El Papa León XIV protagonizó una multitudinaria jornada en el Estadio Santiago Bernabéu, donde más de 70.000 fieles de la comunidad diocesana de Madrid se reunieron en un acto marcado por la emoción, la música y un ambiente festivo.
El Pontífice hizo su entrada a las 19:24 horas por la esquina sureste del estadio, siendo recibido entre aplausos, vítores y una fuerte ovación. Acompañado por cardenales y personal de seguridad, recorrió el terreno de juego en un vehículo reducido tipo papamóvil, en un trayecto de varios minutos que estuvo acompañado por música de orquesta y un clima de celebración constante.
Antes del acto principal, León XIV sorprendió al público con unas palabras improvisadas en español, comparando la experiencia con el fútbol. En ese contexto afirmó que, aunque marcar un gol en el Bernabéu puede ser un momento decisivo para un jugador, la Iglesia de Madrid había logrado “un golazo para siempre en este estadio”. Sus palabras desataron una reacción inmediata del público, que respondió con cánticos, aplausos y una euforia que se extendió incluso fuera del recinto.

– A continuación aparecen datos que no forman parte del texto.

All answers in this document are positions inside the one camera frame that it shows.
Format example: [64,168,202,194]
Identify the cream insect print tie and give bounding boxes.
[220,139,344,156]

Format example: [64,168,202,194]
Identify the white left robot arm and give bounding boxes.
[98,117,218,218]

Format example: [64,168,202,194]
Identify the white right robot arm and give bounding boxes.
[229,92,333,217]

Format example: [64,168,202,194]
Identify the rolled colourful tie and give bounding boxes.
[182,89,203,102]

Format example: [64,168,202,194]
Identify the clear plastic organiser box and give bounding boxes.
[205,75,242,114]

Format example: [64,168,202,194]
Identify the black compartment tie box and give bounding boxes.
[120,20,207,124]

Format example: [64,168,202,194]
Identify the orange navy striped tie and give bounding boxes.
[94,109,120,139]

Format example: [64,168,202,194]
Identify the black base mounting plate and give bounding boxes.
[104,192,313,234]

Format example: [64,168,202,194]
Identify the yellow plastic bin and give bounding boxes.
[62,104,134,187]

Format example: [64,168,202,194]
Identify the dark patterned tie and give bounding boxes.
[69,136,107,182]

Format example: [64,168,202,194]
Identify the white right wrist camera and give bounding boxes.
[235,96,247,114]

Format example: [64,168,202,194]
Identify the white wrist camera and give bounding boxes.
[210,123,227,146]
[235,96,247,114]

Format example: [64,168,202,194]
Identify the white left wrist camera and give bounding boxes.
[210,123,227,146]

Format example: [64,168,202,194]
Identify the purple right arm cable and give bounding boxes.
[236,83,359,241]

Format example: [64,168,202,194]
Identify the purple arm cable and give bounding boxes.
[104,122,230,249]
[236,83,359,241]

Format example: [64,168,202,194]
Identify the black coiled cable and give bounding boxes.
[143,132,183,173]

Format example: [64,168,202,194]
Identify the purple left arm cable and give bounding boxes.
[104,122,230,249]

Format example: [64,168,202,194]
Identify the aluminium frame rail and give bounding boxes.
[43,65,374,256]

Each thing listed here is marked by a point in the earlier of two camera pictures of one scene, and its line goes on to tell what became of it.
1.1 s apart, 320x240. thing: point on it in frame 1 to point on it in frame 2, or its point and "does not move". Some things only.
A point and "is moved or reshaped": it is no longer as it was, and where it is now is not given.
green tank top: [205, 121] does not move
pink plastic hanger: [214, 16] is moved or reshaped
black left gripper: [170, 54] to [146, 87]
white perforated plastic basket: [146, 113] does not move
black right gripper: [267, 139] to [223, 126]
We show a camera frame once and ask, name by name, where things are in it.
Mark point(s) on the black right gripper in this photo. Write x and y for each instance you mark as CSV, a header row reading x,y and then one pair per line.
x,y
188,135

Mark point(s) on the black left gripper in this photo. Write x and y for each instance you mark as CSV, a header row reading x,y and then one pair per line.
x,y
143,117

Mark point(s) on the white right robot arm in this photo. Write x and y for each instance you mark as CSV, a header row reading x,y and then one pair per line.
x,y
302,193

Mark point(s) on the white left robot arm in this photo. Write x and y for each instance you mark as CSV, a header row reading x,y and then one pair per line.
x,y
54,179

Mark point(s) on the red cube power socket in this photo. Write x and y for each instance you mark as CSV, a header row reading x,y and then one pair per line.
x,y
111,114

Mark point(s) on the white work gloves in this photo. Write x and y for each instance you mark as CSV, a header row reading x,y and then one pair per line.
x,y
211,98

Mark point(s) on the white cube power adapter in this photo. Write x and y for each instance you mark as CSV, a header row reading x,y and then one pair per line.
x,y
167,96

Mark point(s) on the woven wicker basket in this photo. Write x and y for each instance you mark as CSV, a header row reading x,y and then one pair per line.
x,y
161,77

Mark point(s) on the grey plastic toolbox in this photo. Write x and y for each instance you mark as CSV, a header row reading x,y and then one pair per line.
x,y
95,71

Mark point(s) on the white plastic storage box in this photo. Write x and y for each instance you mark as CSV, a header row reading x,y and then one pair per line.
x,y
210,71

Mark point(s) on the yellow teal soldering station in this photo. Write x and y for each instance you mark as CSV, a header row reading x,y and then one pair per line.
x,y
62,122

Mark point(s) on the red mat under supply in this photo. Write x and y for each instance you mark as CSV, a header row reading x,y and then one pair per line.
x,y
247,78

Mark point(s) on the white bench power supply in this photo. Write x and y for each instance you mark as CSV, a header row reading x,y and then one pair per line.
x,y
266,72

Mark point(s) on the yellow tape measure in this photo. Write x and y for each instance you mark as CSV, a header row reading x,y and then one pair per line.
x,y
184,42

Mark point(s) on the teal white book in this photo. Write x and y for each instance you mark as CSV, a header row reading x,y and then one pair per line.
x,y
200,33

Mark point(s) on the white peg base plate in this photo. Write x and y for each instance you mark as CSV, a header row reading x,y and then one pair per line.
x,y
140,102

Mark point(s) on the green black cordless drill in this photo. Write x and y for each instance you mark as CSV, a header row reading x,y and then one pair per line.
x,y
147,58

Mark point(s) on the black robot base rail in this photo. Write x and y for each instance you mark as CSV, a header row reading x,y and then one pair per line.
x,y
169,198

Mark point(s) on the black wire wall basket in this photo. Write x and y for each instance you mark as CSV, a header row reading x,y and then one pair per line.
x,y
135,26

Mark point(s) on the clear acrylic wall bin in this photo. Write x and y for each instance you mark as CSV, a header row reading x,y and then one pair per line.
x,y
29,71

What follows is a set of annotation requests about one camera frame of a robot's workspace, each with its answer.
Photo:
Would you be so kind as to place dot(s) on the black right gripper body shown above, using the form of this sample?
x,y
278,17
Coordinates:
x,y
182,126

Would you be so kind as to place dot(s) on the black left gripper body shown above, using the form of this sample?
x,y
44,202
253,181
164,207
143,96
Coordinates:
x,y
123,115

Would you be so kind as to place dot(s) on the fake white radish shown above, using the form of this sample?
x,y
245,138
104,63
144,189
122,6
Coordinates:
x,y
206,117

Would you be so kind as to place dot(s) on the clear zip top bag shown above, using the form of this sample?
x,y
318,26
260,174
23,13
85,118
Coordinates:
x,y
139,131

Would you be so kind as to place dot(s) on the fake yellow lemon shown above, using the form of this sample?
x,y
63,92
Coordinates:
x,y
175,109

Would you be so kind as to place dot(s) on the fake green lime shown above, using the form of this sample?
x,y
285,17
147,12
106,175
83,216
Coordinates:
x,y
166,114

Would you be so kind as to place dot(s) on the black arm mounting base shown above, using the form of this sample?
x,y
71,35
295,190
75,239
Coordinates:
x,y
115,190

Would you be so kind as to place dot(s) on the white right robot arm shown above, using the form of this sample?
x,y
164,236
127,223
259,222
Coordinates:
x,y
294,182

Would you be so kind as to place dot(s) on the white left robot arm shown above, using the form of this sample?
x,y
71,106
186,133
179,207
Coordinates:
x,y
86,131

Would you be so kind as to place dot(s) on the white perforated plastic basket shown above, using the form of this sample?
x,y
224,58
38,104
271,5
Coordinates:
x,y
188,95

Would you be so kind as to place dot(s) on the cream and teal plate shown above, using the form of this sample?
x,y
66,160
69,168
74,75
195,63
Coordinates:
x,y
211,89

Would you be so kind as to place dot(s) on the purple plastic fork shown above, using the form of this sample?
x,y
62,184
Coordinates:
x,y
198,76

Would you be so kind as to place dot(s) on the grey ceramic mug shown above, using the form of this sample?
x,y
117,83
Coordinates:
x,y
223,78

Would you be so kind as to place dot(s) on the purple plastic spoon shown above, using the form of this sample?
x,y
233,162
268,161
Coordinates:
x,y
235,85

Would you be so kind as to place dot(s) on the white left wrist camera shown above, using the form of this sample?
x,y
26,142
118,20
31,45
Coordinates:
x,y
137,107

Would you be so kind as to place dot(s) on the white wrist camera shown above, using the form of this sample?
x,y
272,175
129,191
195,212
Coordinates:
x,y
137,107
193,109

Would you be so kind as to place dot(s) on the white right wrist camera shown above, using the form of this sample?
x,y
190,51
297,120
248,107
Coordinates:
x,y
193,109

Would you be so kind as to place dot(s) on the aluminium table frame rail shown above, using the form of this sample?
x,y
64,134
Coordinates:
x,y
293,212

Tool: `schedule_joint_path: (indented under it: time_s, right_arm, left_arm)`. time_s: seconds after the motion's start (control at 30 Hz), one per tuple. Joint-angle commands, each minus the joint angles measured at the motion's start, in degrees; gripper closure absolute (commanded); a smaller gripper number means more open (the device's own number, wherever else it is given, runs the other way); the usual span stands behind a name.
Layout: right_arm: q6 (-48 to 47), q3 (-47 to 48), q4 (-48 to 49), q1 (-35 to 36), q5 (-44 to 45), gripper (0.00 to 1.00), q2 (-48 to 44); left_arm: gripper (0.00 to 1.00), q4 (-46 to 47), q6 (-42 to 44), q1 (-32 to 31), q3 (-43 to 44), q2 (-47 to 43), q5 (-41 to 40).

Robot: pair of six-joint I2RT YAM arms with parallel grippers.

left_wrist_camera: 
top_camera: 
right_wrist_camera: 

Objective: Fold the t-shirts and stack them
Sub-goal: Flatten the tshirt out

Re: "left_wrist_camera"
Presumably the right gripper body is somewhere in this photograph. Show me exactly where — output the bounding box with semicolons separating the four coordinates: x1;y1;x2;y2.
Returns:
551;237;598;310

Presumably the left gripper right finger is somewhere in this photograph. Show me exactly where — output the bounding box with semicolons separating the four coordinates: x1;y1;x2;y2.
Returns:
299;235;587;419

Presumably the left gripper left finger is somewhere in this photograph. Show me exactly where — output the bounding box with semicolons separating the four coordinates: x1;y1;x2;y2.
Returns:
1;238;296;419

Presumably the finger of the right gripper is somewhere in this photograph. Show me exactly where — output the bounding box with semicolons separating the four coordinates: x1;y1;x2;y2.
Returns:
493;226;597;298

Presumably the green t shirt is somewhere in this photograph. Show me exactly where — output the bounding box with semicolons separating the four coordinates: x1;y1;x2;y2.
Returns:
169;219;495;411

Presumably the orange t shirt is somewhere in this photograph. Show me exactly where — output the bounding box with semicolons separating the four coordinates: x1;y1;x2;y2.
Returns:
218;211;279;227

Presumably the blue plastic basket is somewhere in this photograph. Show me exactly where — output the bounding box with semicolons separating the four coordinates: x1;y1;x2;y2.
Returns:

El evento también incluyó diversos momentos de entretenimiento. El ilusionista Jorge Blas realizó un espectáculo de magia con cartas, mientras que los comentaristas deportivos Manolo Lama y Paco González narraron de forma simbólica un partido ficticio en el que la Iglesia “marcaba goles” frente a la soledad. El cierre musical estuvo a cargo del cantante David Bustamante, quien interpretó el “Himno de la alegría”.
En su mensaje central, el Papa adoptó un tono más reflexivo y teológico, destacando la importancia de la sinodalidad y la cercanía de la Iglesia con sus comunidades, en continuidad con el legado del papa Francisco. Asimismo, hizo referencia a la convivencia en las ciudades modernas, subrayando el valor de la diversidad cultural y el amor como lenguaje universal.
Uno de los momentos más emotivos fue el testimonio de una pareja peruana residente en Madrid, que compartió su experiencia migratoria y el acogimiento recibido en España, lo que generó una fuerte ovación del público.
El acto concluyó con el estadio completamente en pie, en un ambiente de euforia generalizada que fusionó fe, espectáculo y emoción, convirtiéndose en uno de los momentos más destacados de la visita del Papa a la capital española.